* **Task brief**:
Show, from the entries below, every line in which "Should" appears.

[Opening Data shown section]

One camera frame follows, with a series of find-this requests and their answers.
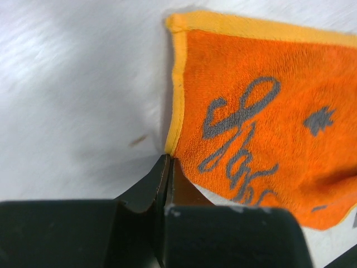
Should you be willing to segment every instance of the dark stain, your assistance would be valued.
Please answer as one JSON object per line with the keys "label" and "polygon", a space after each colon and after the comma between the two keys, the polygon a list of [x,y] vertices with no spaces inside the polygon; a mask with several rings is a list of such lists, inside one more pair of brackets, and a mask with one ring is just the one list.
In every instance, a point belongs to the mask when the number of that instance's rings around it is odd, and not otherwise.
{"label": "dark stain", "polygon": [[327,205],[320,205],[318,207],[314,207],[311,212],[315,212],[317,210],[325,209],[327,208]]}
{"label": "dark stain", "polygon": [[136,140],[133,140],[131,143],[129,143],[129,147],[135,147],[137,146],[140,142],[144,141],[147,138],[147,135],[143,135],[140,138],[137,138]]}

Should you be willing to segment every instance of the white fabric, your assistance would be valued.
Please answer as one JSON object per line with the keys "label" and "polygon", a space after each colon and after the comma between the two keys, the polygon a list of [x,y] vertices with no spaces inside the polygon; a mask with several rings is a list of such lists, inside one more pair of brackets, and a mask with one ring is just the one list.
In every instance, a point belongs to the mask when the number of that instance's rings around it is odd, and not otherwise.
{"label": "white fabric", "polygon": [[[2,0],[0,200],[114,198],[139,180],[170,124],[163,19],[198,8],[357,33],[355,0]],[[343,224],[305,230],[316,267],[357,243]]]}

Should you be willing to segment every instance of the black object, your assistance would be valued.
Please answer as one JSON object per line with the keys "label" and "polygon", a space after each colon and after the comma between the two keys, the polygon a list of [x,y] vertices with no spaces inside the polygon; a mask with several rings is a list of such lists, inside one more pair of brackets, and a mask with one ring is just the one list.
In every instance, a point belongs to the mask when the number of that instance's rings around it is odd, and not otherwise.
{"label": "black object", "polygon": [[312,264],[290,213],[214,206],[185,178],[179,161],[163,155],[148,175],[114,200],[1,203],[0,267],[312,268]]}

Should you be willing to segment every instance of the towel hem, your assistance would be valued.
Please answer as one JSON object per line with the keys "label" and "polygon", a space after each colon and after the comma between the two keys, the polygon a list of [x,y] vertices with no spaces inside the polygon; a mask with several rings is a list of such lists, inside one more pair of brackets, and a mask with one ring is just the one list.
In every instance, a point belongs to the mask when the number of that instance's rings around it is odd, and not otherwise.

[Closing Data shown section]

* **Response below**:
Should you be willing to segment every instance of the dark stain, your assistance would be valued.
Should you be willing to segment every instance of the white fabric, your assistance would be valued.
Should you be willing to segment every instance of the black object, your assistance would be valued.
Should you be willing to segment every instance of the towel hem, your assistance would be valued.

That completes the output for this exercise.